After the coffee. Before checking Seth Meyers' debut ratings.
The Skinny: Do you know how often I quote from Harold Ramis movies? Probably every day something from "Ghostbusters" or "Animal House" leaves my lips. He will be missed. Today's Morning Fix includes Disney's new digital movie service, more thoughts on the Netflix-Comcast deal and early reviews of Seth Meyers' debut. Also, DreamWorks Co-Chairman Stacey Snider may be on the move.
Daily Dose: SportsNet LA, the new cable channel owned by the Dodgers, makes its debut Tuesday night, but many fans probably will be shut out. Time Warner Cable, which is handling distribution for the network (for which they paid billions), still doesn't have deals with other area distributors including DirecTV, Cox and Verizon. Odds are nothing will happen until the regular season starts, so hold off on buying the peanuts and Cracker Jack.
Mickey anywhere. Walt Disney Co. is launching its own cloud-based digital movie service that will allow users to buy a film from the studio (from Disney and Apple's iTunes) and watch it on multiple platforms (TV, computer, phone, tablet). The move is big for Disney as it passed on being part of UltraViolet, a digital service initiative spearheaded by Warner Bros. that includes the other major studios and works in partnership with Best Buy and Walmart. Details from the Los Angeles Times and New York Times.
What's it all mean? Netflix's deal to pay Comcast for direct access to the broadband giant's network signals a new era in the relationship between content suppliers and pipe owners. Netflix probably will strike similar deals with other large Internet Service Providers (ISPs). If you are Netflix and your trucks are clogging the freeway, having a special lane is not a bad thing. The question is whether this will eventually mean higher bills for consumers to watch Netflix, either from them or the ISPs. More thoughts on the landmark pact from the Los Angeles Times and Re/Code.

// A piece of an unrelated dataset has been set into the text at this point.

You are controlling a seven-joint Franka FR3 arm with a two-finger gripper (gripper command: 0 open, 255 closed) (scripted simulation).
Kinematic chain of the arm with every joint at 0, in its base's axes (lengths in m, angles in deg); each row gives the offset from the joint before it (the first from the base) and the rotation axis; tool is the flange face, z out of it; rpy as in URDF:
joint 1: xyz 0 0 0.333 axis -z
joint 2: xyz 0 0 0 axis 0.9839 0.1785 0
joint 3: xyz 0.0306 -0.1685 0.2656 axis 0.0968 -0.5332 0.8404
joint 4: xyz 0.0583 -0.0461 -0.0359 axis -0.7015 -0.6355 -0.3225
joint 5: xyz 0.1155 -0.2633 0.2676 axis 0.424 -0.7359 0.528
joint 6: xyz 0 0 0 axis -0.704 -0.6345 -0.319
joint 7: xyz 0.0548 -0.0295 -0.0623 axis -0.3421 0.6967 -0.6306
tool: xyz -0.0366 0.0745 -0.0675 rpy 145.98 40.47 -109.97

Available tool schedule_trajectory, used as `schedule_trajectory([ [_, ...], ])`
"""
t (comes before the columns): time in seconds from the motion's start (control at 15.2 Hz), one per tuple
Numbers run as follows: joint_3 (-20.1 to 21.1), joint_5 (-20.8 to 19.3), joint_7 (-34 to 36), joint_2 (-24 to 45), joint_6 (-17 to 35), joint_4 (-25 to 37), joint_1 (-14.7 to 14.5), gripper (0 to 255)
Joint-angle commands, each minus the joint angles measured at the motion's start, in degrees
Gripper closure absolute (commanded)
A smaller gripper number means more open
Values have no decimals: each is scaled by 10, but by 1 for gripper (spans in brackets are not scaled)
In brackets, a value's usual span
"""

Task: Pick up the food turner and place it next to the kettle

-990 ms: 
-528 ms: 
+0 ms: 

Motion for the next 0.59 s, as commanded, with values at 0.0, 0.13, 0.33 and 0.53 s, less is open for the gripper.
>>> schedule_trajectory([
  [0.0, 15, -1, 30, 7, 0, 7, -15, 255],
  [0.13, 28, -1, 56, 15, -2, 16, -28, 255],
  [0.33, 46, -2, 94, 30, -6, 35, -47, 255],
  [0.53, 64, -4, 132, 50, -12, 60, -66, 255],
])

On the move? DreamWorks Co-Chairman Stacey Snider may be jumping ship and joining 20th Century Fox in a senior creative position, says the Hollywood Reporter. Snider has already met with studio boss Jim Gianopulos and Rupert Murdoch, chairman of parent company 21st Century Fox, according to the article. She would fill the void left when Tom Rothman was pushed out in 2012 (yes, it was that long ago).
Practice makes perfect. Seth Meyers made his debut Monday night as host of NBC's "Late Night" with guests Amy Poehler and Vice President Joe Biden. Many early reviews for Meyers were kind but lukewarm and warned there is a lot of polishing that needs to be done. It's the first show, people! Let him get his sea legs before passing judgment. Coverage and reviews of Meyers' first night from the Los Angeles Times, USA Today, Hollywood Reporter and Variety.
In the red? People don't usually confuse TMZ with Forbes, but the gossip website is reporting Fox's "American Idol" will lose money this season. Given the high talent costs (Jennifer Lopez, Ryan Seacrest) and the decline in ratings, can't say this is a shocker. Still, it does show what happens when a program that's supposed to be about the talent starts focusing on the judges.
Inside the Los Angeles Times: An appreciation of writer and director Harold Ramis, whose credits included "Animal House," "Vacation," Stripes" and "Groundhog Day." Mary McNamara on MSNBC's Ronan Farrow.